No doubt, the Flyers still supplied a lot to doubt. Despite a slew of ticky-tack early penalty calls in their favor – including a penalty shot awarded after Wayne Simmonds seemed to have already lost control of the puck veering in on a semi-breakaway – they scored only once in the first two periods against a Toronto team that had played a grueling game the night before in Montreal.

"We missed a lot of nets tonight," Flyers coach Peter Laviolette said.

In fairness, the Maple Leafs acquired top-tier goaltender Jonathan Bernier in the offseason, and his solid play, combined with some eye-popping bad shooting, kept the score low.

But seven power plays and a penalty shot should produce more than a single goal. A year after the Flyers failed to score with any consistency and suffered some harrowing and ill-timed defensive breakdowns, this was not a night that suggested a change of fate.

Here's what did: Their play in their end, at least until the winning goal. After that first minute, and until Max Talbot's long, ill-advised pass led to Toronto's tying goal, the Flyers played with little of the frantic uncertainty in their end that doomed last season.

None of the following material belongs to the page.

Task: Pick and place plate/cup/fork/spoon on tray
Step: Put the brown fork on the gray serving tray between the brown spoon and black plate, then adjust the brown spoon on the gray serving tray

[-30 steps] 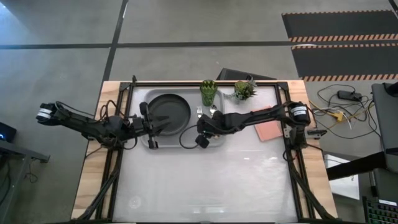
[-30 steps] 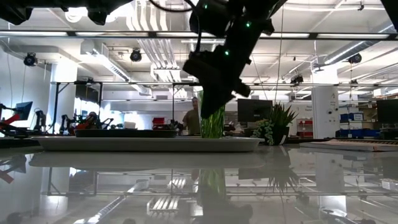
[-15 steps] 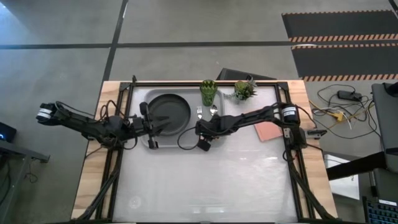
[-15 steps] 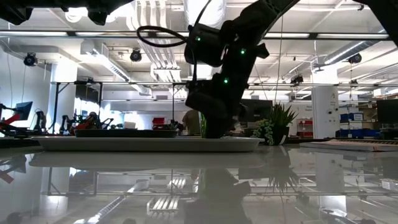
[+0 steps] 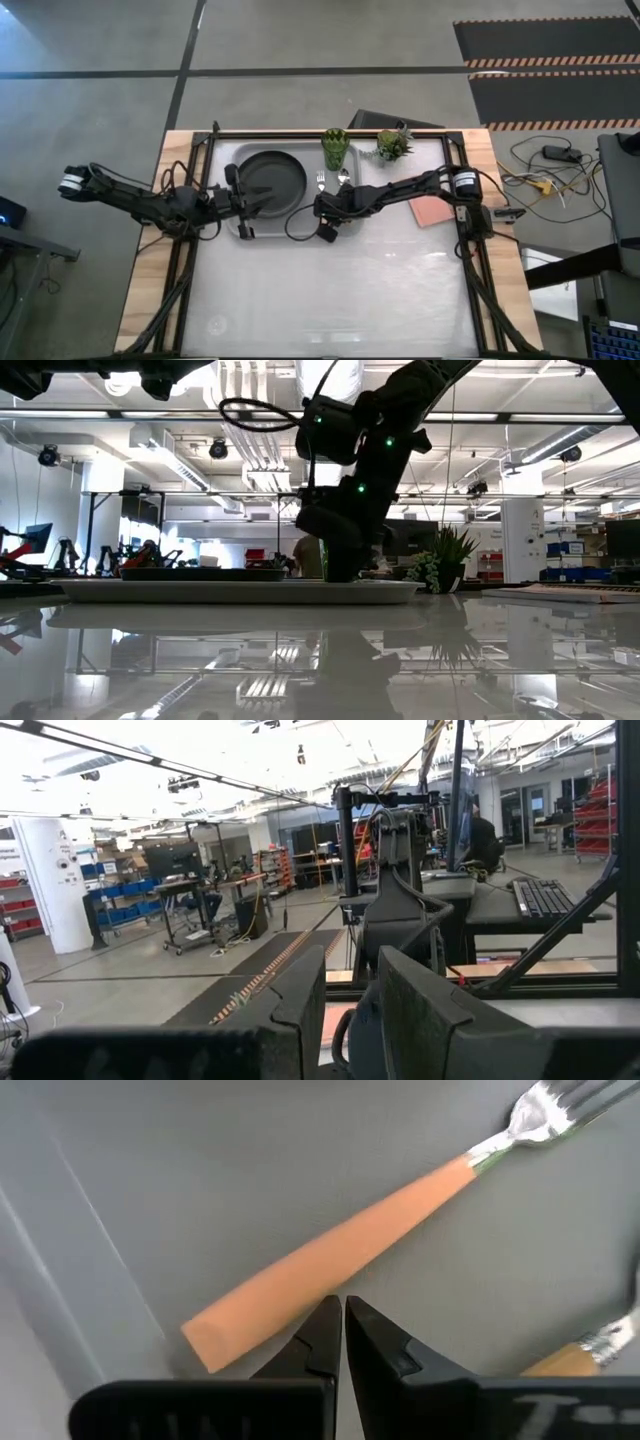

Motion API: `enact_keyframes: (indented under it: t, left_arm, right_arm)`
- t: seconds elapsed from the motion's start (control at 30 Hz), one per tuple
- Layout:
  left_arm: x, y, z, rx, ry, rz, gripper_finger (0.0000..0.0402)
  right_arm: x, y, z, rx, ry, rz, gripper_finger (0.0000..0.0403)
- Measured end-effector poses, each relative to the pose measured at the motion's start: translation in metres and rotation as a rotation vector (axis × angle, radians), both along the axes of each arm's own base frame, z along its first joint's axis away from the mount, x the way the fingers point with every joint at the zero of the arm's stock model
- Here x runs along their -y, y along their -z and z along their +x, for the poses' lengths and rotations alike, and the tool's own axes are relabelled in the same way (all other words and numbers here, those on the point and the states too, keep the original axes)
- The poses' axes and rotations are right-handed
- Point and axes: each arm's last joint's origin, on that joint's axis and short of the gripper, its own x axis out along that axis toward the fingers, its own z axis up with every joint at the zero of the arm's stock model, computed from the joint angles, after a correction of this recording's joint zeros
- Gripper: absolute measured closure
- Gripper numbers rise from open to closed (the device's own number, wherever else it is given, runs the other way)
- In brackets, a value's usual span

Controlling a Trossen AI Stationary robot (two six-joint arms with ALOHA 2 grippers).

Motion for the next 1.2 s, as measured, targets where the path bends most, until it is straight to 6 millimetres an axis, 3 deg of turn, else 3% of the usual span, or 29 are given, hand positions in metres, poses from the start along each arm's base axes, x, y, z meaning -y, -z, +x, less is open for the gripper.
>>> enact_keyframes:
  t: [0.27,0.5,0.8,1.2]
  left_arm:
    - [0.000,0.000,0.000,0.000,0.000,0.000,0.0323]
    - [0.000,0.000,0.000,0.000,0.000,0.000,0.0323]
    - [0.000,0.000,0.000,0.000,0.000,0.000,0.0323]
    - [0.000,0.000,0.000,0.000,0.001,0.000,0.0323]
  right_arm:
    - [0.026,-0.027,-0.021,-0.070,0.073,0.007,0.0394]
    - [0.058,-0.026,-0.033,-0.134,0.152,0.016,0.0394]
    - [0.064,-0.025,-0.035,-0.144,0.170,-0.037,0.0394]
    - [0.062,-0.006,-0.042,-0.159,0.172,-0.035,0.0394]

Their own bargain-rack goalie, Steve Mason, who is expected to split time with Ray Emery, was as solid as his counterpart, but he wasn't tested much until the turnover led to two Toronto forwards bearing down the slot unchecked, competing for a rebound.

That was ugly. So was the winning goal, scored after both Mark Streit and Luke Schenn lost puck battles behind and to the side of the Flyers net, leading to another easy goal.

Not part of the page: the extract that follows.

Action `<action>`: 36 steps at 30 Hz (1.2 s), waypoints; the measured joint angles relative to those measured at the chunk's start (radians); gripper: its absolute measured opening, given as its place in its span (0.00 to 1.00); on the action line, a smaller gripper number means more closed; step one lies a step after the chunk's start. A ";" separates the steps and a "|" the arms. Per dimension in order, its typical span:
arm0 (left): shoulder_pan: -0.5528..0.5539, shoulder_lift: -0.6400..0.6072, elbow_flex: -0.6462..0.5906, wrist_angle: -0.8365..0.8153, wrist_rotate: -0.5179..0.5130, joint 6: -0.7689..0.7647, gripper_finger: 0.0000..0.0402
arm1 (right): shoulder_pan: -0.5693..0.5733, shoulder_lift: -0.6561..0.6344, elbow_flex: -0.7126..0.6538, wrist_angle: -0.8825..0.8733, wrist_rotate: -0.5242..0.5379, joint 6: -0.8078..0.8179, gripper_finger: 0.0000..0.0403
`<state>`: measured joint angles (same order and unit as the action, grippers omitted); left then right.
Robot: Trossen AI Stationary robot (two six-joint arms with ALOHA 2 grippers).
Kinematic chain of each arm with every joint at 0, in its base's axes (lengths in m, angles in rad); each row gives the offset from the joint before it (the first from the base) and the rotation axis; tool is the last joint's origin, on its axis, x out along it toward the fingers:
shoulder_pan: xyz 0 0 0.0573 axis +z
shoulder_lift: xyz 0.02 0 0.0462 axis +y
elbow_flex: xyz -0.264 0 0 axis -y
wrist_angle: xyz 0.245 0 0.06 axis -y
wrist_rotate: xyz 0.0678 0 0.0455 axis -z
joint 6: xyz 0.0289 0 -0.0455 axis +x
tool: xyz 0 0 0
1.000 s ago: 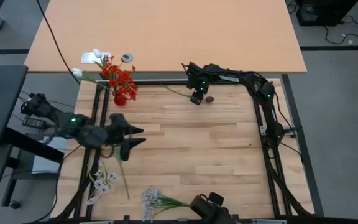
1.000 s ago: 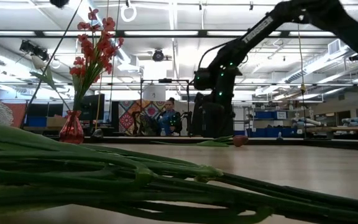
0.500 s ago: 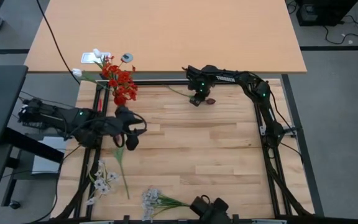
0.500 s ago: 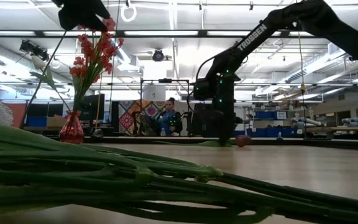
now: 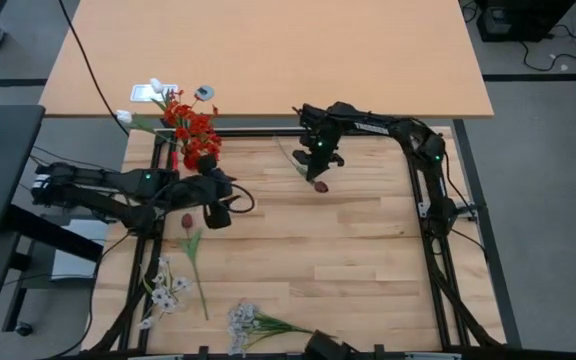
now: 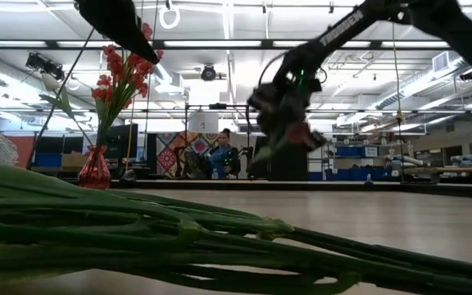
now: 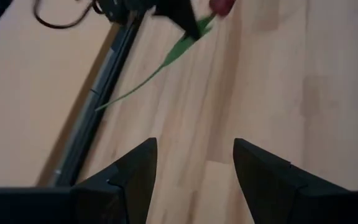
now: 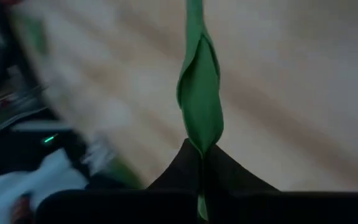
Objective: Sort flowers into vase by color
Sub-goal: Put the top red tulip into the transparent vase
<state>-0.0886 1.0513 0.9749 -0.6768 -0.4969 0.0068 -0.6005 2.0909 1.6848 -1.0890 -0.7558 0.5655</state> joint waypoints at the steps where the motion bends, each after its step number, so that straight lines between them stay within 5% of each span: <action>1: 0.009 0.011 0.000 0.014 0.000 0.030 0.54 | 0.011 -0.025 0.000 -0.008 -0.020 0.022 0.03; 12: 0.088 0.120 0.000 0.313 0.083 0.409 0.54 | 0.176 -0.292 0.002 0.056 -0.115 0.349 0.04; 18: 0.093 0.203 0.000 0.565 0.159 0.632 0.54 | 0.272 -0.343 0.002 0.180 -0.110 0.520 0.04; 23: 0.089 0.261 0.000 0.614 0.176 0.729 0.53 | 0.327 -0.344 0.002 0.271 -0.092 0.593 0.04; 27: 0.084 0.268 0.000 0.616 0.174 0.738 0.44 | 0.343 -0.344 0.002 0.275 -0.055 0.610 0.04; 36: 0.075 0.263 0.000 0.624 0.158 0.746 0.07 | 0.344 -0.344 0.002 0.281 -0.041 0.611 0.05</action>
<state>-0.0136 1.3140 0.9749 -0.0524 -0.3386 0.7532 -0.2562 1.7473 1.6867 -0.8075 -0.7968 1.1766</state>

By now most Flyers fans know of the 2-1 odds placed by Bovada that Laviolette will be the first NHL coach fired this season. Among Sports Illustrated's four hockey writers, both Laviolette and Penguins coach Dan Bylsma received a vote to be first fired, which would make for quite a scene at the Sochi Olympics in February, where the two will coach the U.S. team.

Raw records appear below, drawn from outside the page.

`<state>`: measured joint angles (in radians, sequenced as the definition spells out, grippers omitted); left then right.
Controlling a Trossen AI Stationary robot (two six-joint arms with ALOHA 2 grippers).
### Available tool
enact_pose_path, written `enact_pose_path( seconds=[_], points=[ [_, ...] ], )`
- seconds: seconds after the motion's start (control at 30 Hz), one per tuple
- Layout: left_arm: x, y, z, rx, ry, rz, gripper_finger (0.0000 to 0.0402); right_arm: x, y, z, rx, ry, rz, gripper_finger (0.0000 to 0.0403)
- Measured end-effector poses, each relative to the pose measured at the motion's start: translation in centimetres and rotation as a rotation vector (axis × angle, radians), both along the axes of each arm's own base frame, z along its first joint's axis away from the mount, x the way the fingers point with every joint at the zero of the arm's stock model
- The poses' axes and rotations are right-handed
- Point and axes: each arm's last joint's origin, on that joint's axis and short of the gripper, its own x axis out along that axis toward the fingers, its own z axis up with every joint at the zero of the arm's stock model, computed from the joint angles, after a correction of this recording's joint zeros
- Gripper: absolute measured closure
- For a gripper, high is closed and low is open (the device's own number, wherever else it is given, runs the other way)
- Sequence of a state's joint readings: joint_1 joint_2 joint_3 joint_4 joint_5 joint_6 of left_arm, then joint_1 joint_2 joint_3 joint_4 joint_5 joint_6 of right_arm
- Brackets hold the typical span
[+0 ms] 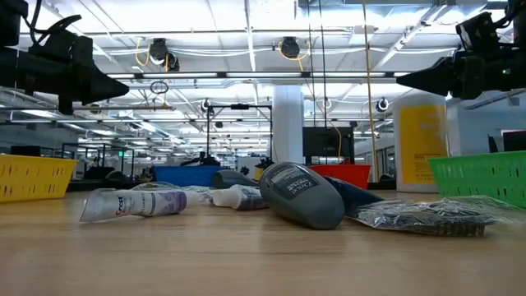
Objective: Pick & Place Travel size toiletries
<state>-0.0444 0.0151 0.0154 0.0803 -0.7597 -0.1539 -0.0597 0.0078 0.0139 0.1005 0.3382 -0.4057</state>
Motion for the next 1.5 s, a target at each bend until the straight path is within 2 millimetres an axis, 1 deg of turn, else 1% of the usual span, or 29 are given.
enact_pose_path(
  seconds=[0.1, 0.23, 0.33, 0.4, 0.47, 0.53, 0.63, 0.73, 0.8, 0.83, 1.0, 1.13, 1.23, 1.37, 1.43, 1.5],
  points=[
    [0.0, 0.0, 0.0, 0.000, 0.000, 0.000, 0.0378, 0.0, 0.0, 0.0, -0.019, 0.006, -0.002, 0.0399],
    [0.0, 0.0, 0.0, 0.000, -0.001, 0.000, 0.0378, -0.1, 0.0, 0.7, -0.313, 0.058, -0.040, 0.0399],
    [0.0, 0.0, 0.0, 0.000, 0.000, 0.000, 0.0378, -0.1, 0.0, 0.9, -0.443, 0.085, -0.053, 0.0399],
    [0.0, 0.0, 0.0, 0.000, 0.000, 0.000, 0.0378, -0.1, 0.2, 1.1, -0.498, 0.075, 0.004, 0.0399],
    [0.0, 0.0, 0.0, 0.000, 0.000, 0.000, 0.0378, 0.0, 0.5, 1.1, -0.431, 0.026, 0.098, 0.0399],
    [0.0, 0.0, 0.0, 0.000, 0.001, 0.000, 0.0378, 0.0, 0.7, 1.4, -0.280, -0.072, 0.217, 0.0399],
    [0.0, 0.0, 0.0, 0.000, 0.002, 0.000, 0.0378, 0.0, 1.0, 1.8, 0.093, -0.213, 0.363, 0.0399],
    [0.0, 0.0, 0.0, 0.000, 0.002, 0.000, 0.0378, -0.1, 1.0, 2.1, 0.524, -0.344, 0.451, 0.0399],
    [0.0, 0.0, 0.0, 0.000, 0.001, 0.000, 0.0378, -0.1, 1.0, 2.1, 0.735, -0.384, 0.481, 0.0399],
    [0.0, 0.0, 0.0, 0.000, 0.001, 0.000, 0.0378, -0.1, 1.0, 2.1, 0.800, -0.398, 0.488, 0.0399],
    [0.0, 0.0, 0.0, 0.000, 0.001, 0.000, 0.0378, 0.0, 0.6, 2.0, 0.957, -0.484, 0.381, 0.0399],
    [0.0, 0.0, 0.0, 0.000, 0.001, 0.000, 0.0378, 0.7, 0.8, 1.9, 0.967, -0.435, 0.422, 0.0399],
    [0.0, 0.0, 0.0, 0.000, 0.001, 0.000, 0.0378, 1.5, 1.1, 1.8, 0.934, -0.387, 0.438, 0.0399],
    [0.0, 0.0, 0.0, 0.000, 0.001, 0.000, 0.0378, 3.0, 1.8, 1.4, 0.841, -0.301, 0.464, 0.0399],
    [0.0, 0.0, 0.0, 0.000, 0.001, 0.000, 0.0378, 3.8, 2.4, 0.9, 0.793, -0.233, 0.477, 0.0399],
    [0.0, 0.0, 0.0, 0.000, 0.001, 0.000, 0.0378, 4.7, 3.1, -0.1, 0.741, -0.116, 0.482, 0.0398]
  ],
)
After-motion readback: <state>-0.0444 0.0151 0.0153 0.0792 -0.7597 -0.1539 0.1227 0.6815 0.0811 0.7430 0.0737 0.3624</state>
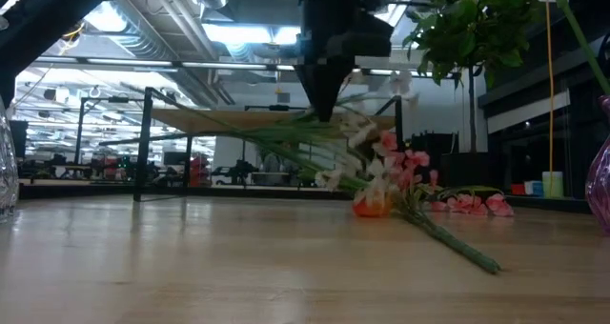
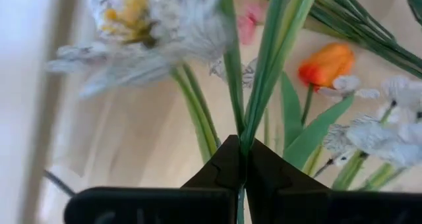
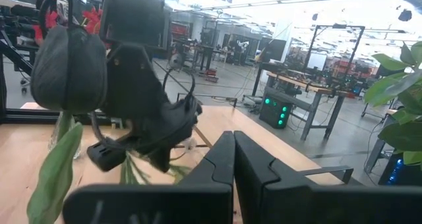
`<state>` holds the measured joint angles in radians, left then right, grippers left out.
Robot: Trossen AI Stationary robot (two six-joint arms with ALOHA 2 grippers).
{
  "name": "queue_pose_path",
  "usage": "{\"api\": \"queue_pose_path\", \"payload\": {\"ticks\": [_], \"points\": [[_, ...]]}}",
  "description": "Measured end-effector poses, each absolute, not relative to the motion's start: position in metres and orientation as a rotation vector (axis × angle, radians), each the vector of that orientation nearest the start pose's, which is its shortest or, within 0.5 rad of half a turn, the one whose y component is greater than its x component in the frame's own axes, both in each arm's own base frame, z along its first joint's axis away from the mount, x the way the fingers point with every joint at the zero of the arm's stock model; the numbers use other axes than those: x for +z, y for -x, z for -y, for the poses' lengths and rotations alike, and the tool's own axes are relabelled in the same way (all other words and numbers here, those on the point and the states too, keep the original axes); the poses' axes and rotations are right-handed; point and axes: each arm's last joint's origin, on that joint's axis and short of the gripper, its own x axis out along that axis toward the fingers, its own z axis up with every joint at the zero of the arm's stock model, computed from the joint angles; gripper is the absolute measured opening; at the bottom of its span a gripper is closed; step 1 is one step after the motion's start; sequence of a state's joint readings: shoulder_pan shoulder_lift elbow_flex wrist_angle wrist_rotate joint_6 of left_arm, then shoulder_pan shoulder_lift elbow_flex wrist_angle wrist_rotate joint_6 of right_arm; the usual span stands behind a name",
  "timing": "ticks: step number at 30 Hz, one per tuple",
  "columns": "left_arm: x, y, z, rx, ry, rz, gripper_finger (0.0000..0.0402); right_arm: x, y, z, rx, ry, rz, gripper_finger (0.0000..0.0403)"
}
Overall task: Pick and place flowers into a vace then onto a shelf
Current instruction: Put the white flowers into the transparent vase
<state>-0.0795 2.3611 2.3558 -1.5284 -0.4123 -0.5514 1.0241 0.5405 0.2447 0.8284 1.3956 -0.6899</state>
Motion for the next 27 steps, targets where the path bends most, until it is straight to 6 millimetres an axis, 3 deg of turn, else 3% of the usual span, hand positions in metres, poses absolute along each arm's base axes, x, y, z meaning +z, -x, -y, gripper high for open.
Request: {"api": "queue_pose_path", "payload": {"ticks": [27], "points": [[0.346, -0.421, 0.026, 0.71, -0.167, -1.044, 0.0004, 0.262, -0.081, -0.078, -0.402, 0.18, 0.055, 0.0005]]}}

It's no secret, too, how Laviolette's job can be saved. Hartnell must find a firmer stick and find the net as he did then, too. Mason and/or Emery must stop more pucks and supply less drama than their predecessor. And those promising kids must stop being just promising kids, treating shifts not as if their careers have been made, but rather as if they depend on it.

But it all starts and stops at Giroux. He must return to the player Laviolette called the best on the planet two springs ago. This happens, those other things might follow. They often do.

He's still only 25, and his best hockey might actually be ahead of him. That's the bet, anyway, the bet that this season ends differently from how the oddsmakers and the majority think it will.

It's a lot to put on one pair of shoulders, probably too much given this roster. But it's the only shot they have.